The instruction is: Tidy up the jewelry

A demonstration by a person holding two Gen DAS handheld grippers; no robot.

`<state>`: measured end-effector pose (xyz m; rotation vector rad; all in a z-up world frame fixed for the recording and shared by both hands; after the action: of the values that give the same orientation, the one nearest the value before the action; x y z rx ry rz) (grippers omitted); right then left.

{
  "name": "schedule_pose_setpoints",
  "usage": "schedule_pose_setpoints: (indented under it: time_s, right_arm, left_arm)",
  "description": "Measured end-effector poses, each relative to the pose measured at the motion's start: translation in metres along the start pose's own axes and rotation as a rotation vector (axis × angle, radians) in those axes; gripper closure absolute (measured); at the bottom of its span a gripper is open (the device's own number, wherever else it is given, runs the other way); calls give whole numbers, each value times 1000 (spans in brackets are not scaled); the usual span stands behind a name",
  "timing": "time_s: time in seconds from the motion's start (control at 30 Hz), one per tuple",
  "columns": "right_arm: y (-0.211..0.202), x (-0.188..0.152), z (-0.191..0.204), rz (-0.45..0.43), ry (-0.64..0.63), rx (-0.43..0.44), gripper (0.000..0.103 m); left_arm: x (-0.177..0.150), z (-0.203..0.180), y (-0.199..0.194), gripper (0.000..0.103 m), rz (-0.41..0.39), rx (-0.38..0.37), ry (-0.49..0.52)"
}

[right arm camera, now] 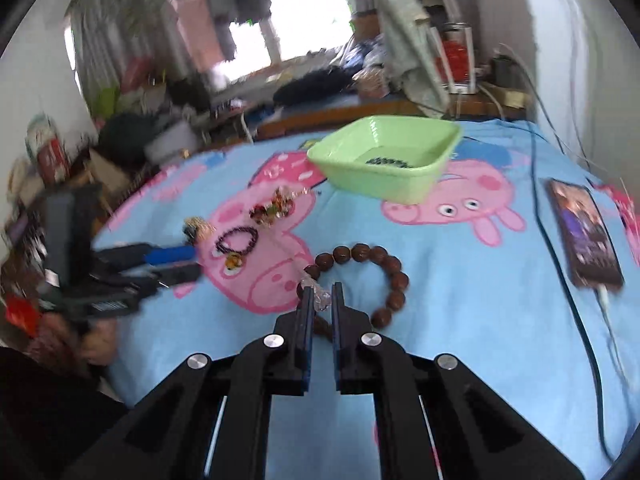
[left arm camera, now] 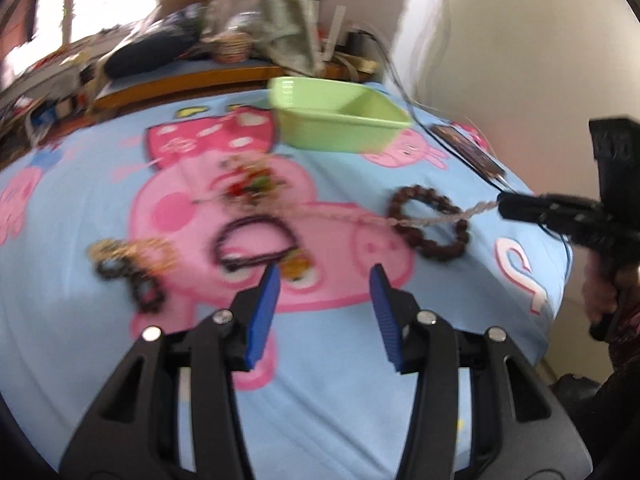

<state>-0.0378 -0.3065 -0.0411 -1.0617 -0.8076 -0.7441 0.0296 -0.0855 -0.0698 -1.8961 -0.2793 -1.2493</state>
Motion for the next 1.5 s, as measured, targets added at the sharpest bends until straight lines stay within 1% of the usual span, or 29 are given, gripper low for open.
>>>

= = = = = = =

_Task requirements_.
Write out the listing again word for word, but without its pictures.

_Exercise result_.
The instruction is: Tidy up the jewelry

A demonstration by a person holding two Gen DAS handheld grippers; no robot.

`<state>`: measured end-effector pose (xyz m; rotation vector rad; all in a z-up world frame fixed for the recording and shared by both hands; after the action: of the values that give the same orientation, the one nearest the value before the action; x y z rx ry rz) (grippers omitted); right then left.

{
  "name": "schedule_pose_setpoints",
  "usage": "schedule_pose_setpoints: (indented under it: time_s, right_arm, left_arm)",
  "description": "Measured end-effector poses, each relative to the pose measured at the motion's start: translation in metres along the start pose's own axes and rotation as a rotation vector (axis × angle, radians) in those axes; gripper closure absolute (measured); at the bottom of its span a gripper is open (the device's own number, wherever else it is given, runs the other way); calls give whole numbers, each value times 1000 (spans in brackets are not scaled); the usual span stands behind a name",
  "timing": "time_s: time in seconds from the motion's start (control at 30 Hz), one per tuple",
  "columns": "right_arm: y (-0.211..0.202), x (-0.188..0.152), z (-0.191..0.204), rz (-0.45..0.43), ry (-0.64..0.63), rx (-0.43..0.44), gripper (0.000..0.103 m); left_arm: x (-0.177..0.150), z (-0.203..0.180), y (-0.199..0.194), gripper (0.000..0.103 m), rz (-0.41..0.39), rx (-0.38..0.37), ry (-0.49..0.52)"
}

[right arm camera, now] 
[left arm camera, now] 

<state>-0.0378 -0.3065 -0.0411 -1.0617 -0.8076 -0.7441 0.0296 -0.0855 -0.0698 -1.8961 -0.2793 -1.2493</state>
Motion for the next 1.5 s, as measured, targets added at the sharpest bends until straight lines stay within 1% of the usual span, or 29 are given, gripper low for open.
>>>

The exercise has been finished.